Problem description:
Show every line below where "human" appears.

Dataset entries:

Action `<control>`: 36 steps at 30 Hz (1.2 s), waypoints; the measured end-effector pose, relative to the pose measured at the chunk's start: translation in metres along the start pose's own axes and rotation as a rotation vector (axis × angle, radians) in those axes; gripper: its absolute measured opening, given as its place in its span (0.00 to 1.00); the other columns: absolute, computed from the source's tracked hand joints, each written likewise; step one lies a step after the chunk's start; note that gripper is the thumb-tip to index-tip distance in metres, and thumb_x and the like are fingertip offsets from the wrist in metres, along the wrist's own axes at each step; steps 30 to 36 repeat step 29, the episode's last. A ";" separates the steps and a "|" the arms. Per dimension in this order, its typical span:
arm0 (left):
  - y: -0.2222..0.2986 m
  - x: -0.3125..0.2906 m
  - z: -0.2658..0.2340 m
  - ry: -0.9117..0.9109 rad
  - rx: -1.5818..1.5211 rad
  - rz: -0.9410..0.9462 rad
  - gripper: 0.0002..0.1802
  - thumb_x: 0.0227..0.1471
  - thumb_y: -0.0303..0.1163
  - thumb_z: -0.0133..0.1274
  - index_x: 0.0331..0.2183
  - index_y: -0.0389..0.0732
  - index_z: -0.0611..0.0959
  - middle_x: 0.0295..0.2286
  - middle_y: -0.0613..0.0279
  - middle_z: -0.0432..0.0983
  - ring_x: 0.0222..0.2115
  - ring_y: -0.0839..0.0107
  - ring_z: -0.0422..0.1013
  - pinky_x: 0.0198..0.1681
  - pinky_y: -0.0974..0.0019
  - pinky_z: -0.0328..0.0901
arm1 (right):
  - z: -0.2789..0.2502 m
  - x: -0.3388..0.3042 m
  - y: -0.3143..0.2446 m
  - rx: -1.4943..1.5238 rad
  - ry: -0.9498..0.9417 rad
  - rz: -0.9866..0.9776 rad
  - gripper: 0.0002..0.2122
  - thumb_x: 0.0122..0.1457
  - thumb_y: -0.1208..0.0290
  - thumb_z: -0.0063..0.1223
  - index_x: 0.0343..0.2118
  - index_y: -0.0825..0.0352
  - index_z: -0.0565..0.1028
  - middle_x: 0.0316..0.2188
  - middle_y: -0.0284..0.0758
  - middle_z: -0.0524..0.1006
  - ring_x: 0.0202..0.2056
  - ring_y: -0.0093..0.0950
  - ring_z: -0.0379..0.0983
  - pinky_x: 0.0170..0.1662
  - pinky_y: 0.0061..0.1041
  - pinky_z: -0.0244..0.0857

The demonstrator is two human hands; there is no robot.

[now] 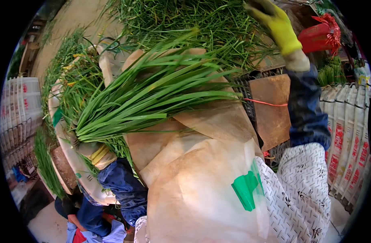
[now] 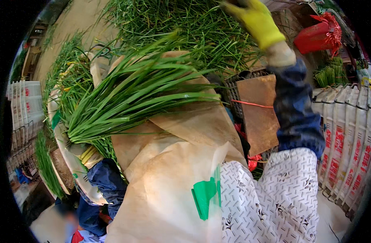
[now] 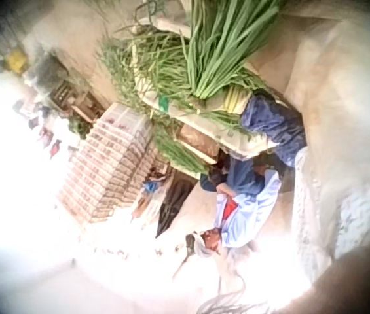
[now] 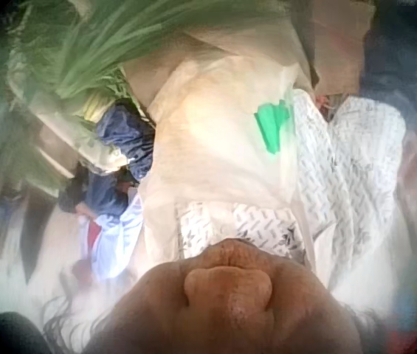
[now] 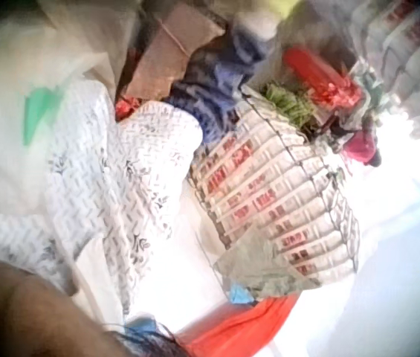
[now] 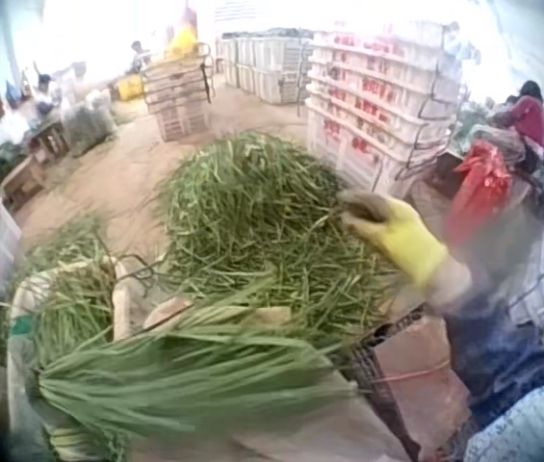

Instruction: The person bunches green onions together by hand, secures them with a red tie, and places them into a crate.

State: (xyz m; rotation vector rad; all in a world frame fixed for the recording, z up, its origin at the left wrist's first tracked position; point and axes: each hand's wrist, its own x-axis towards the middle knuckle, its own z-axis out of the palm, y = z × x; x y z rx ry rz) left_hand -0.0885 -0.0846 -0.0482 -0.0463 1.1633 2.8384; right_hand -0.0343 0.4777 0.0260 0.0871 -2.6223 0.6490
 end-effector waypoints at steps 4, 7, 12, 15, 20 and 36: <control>0.004 0.001 -0.010 0.109 0.048 0.071 0.18 0.52 0.39 0.48 0.37 0.34 0.77 0.39 0.51 0.74 0.44 0.56 0.68 0.53 0.48 0.59 | 0.002 -0.059 -0.017 0.435 0.191 0.410 0.10 0.56 0.69 0.58 0.40 0.64 0.77 0.33 0.24 0.78 0.30 0.18 0.73 0.32 0.17 0.65; -0.003 -0.003 -0.023 -0.083 -0.098 0.165 0.15 0.50 0.39 0.50 0.34 0.36 0.77 0.35 0.55 0.73 0.44 0.57 0.67 0.52 0.48 0.59 | 0.007 -0.084 -0.035 0.616 0.135 0.657 0.10 0.58 0.70 0.56 0.43 0.64 0.76 0.36 0.25 0.78 0.33 0.15 0.71 0.36 0.14 0.66; -0.008 -0.005 -0.030 -0.010 -0.109 0.199 0.12 0.49 0.37 0.52 0.32 0.38 0.76 0.30 0.59 0.72 0.42 0.57 0.67 0.52 0.47 0.59 | 0.021 -0.091 -0.058 0.886 0.158 0.642 0.13 0.58 0.77 0.54 0.47 0.68 0.74 0.40 0.29 0.76 0.42 0.18 0.70 0.46 0.17 0.64; -0.002 -0.003 -0.050 -0.039 -0.189 0.196 0.09 0.48 0.34 0.52 0.31 0.39 0.75 0.29 0.60 0.72 0.40 0.58 0.67 0.51 0.49 0.60 | 0.036 -0.080 -0.073 0.902 0.177 0.482 0.16 0.58 0.78 0.55 0.50 0.68 0.73 0.40 0.29 0.75 0.41 0.16 0.69 0.45 0.15 0.64; -0.002 -0.006 -0.055 -0.012 -0.236 0.244 0.06 0.45 0.29 0.53 0.28 0.43 0.73 0.26 0.65 0.68 0.34 0.66 0.65 0.49 0.55 0.59 | 0.066 -0.041 -0.066 0.817 0.044 0.342 0.19 0.56 0.77 0.55 0.52 0.62 0.72 0.39 0.31 0.76 0.40 0.22 0.72 0.45 0.20 0.66; -0.006 -0.006 -0.089 -0.174 -0.260 0.254 0.13 0.51 0.42 0.52 0.32 0.41 0.76 0.33 0.61 0.73 0.42 0.60 0.67 0.53 0.46 0.58 | 0.124 0.036 -0.072 0.393 -0.506 -0.011 0.16 0.55 0.79 0.54 0.48 0.66 0.74 0.42 0.37 0.78 0.45 0.27 0.73 0.49 0.24 0.67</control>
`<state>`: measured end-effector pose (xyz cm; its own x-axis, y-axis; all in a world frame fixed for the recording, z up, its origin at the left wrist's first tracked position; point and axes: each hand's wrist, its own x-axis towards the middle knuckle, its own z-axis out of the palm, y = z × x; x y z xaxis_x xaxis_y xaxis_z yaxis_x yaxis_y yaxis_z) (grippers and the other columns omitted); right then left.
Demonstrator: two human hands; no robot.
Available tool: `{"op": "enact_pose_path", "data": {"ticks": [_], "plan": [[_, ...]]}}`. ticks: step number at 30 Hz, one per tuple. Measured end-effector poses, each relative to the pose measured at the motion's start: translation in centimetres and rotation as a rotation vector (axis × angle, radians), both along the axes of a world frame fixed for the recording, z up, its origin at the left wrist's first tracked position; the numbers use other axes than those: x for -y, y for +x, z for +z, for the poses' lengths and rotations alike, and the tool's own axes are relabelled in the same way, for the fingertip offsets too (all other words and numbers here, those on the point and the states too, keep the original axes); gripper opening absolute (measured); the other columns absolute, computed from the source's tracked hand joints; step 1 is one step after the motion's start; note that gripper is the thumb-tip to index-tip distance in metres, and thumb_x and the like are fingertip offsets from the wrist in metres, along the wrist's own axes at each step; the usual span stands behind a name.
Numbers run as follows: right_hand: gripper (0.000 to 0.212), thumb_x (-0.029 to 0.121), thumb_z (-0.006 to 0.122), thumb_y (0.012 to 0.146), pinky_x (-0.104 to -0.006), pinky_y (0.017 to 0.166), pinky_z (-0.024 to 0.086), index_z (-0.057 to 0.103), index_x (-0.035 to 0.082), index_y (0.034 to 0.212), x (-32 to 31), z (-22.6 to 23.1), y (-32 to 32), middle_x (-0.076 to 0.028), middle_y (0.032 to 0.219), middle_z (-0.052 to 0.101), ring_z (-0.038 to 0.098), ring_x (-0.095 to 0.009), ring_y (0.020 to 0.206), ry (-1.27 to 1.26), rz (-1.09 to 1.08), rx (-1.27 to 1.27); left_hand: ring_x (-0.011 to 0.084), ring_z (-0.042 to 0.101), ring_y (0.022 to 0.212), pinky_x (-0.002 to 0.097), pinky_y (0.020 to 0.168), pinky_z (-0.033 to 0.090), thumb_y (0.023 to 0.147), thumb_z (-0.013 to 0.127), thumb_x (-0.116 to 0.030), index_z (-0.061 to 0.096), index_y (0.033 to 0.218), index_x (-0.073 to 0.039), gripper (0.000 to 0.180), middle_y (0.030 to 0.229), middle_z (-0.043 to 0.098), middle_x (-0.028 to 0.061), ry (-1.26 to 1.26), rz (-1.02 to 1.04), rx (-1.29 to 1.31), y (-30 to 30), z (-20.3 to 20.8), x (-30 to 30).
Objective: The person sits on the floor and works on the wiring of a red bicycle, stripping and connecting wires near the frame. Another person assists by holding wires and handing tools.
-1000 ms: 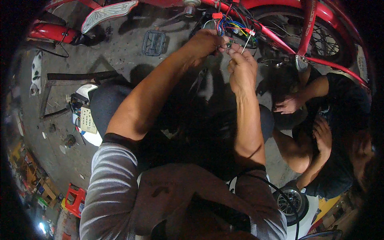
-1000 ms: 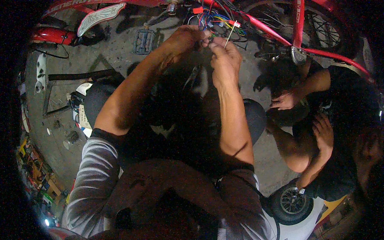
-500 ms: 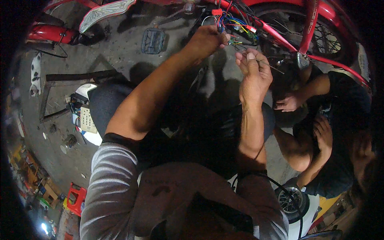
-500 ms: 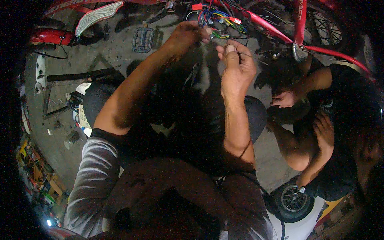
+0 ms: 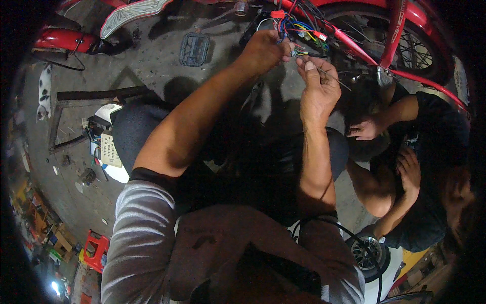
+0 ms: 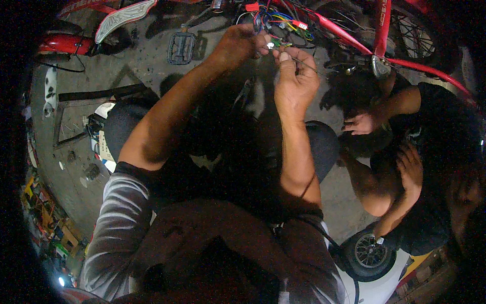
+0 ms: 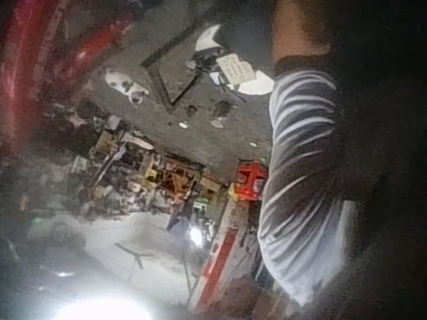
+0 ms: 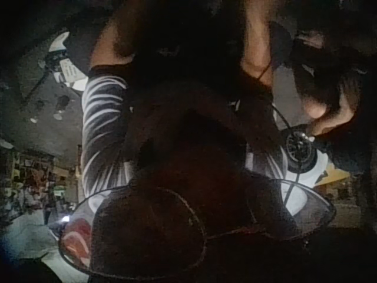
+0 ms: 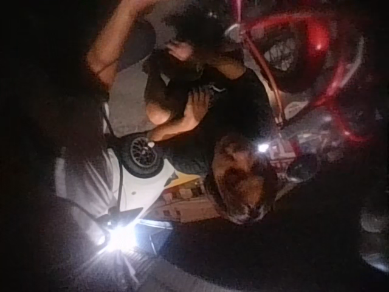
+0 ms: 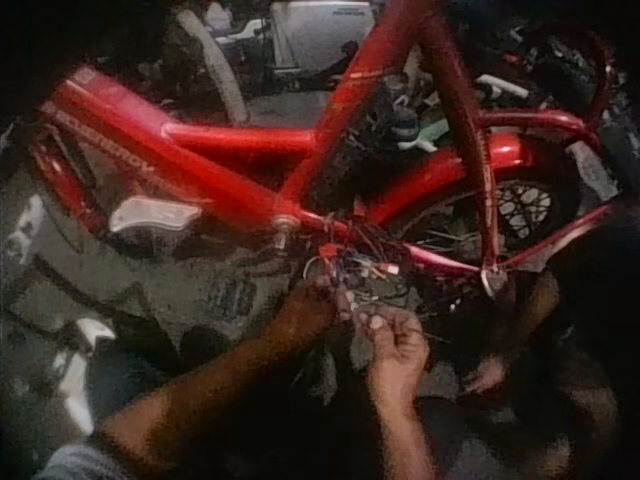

Written reply:
The demonstrator is two human hands; there is no robot.
Demonstrator: two human hands; no robot.

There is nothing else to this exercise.